Global First Nations Performance Network Expands Opportunities for Indigenous Performers

On September 14-18, 2019, the Native Arts and Cultures Foundation (NACF) Director of National Artist Fellowships, Reuben Roqueñi, participated in an international gathering of the Global First Nations Performance Network in Ottawa, Canada. The initiative is the result of years’ worth of work through the First Nations Dialogues, which currently includes partners from Canada, the United States, and Australia. The group is dedicated to promoting Indigenous performance arts and artists internationally.

Conversations during the meetings centered around expanding opportunities for Indigenous performing artists and companies in the U.S., Canada, Australia, and New Zealand, to participate in festivals and presenter programming, residencies, and cultural exchange. The initiative focuses on positive social change through the commissioning, touring and presenting of Indigenous performance. One of its main goals is to build demand and capacity for Indigenous performance within the presenting sector and to seek understanding and collaboration between Indigenous artists and their ally organizations around the world.

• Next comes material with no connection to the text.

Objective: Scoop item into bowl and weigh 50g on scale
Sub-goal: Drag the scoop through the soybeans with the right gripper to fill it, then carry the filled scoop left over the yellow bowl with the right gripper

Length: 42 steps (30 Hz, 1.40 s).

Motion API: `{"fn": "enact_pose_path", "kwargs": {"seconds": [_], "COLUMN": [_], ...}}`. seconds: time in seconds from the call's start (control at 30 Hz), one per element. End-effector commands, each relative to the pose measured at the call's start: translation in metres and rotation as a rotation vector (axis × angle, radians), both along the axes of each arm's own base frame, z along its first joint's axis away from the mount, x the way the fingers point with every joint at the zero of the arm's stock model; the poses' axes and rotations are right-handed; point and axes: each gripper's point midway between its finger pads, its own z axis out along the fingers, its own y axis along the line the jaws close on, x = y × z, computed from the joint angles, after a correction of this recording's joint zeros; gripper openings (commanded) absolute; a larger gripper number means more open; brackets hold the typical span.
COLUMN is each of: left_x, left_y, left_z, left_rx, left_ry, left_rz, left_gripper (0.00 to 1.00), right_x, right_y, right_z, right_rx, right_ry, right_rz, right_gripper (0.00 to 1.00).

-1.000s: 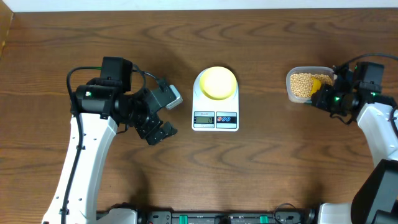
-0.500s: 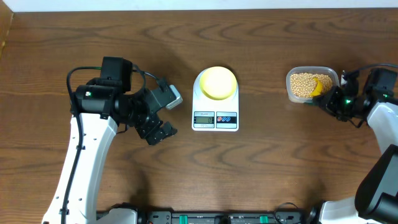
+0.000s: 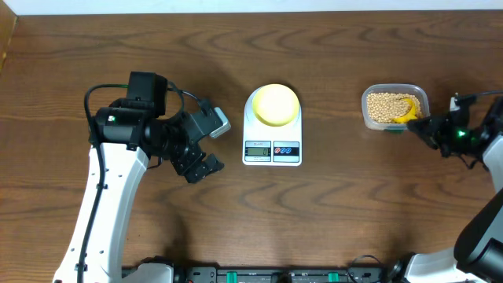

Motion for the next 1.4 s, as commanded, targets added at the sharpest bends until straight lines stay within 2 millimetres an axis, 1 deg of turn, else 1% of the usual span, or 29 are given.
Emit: {"fn": "enact_pose_path", "kwargs": {"seconds": [0.0, 0.13, 0.3, 0.47, 0.57, 0.7, 1.0, 1.1, 1.37], "left_x": [-0.002, -0.002, -0.002, -0.002, -0.002, -0.002, -0.002, -0.002, -0.002], "left_y": [0.001, 0.000, 0.000, 0.001, 0.000, 0.000, 0.000, 0.000, 0.001], "left_z": [-0.002, -0.002, -0.002, -0.002, -0.002, -0.002, -0.002, -0.002, -0.002], "left_rx": [0.008, 0.008, 0.008, 0.008, 0.008, 0.008, 0.008, 0.008, 0.008], "left_ry": [0.002, 0.002, 0.002, 0.002, 0.002, 0.002, 0.002, 0.002, 0.002], "left_rz": [-0.008, -0.008, -0.008, -0.008, -0.008, -0.008, -0.008, -0.008, -0.008], "left_gripper": [0.90, 0.90, 0.90, 0.90, 0.90, 0.90, 0.90, 0.90, 0.90], "right_x": [0.002, -0.002, -0.003, -0.006, -0.009, -0.010, -0.011, -0.011, -0.009], "right_y": [0.001, -0.009, -0.011, -0.017, -0.016, -0.016, -0.008, -0.006, 0.017], "right_z": [0.018, 0.019, 0.032, 0.035, 0.044, 0.051, 0.071, 0.075, 0.081], "right_rx": [0.097, 0.111, 0.173, 0.200, 0.246, 0.283, 0.382, 0.402, 0.443], "right_ry": [-0.069, -0.068, -0.127, -0.135, -0.173, -0.199, -0.270, -0.280, -0.282], "right_rz": [0.011, -0.018, -0.011, -0.029, -0.016, -0.014, 0.023, 0.031, 0.097], "right_gripper": [0.01, 0.01, 0.01, 0.01, 0.01, 0.01, 0.01, 0.01, 0.01]}}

Particular attention at the Ottawa gathering was paid to increasing Native-led opportunities, building relationships to Native communities and protocols. NACF’s participation responds to the needs of Native performing artists and provides deeper opportunities for them to benefit from these expanding networks. Amongst the American cohorts were NACF National Artist Fellows Cannupa Hanska Luger and Emily Johnson, as well as representatives from Amerinda, First Peoples Fund, New Native Theater, Pa’I Foundation, Spiderwoman Theater, and Western Arts Alliance.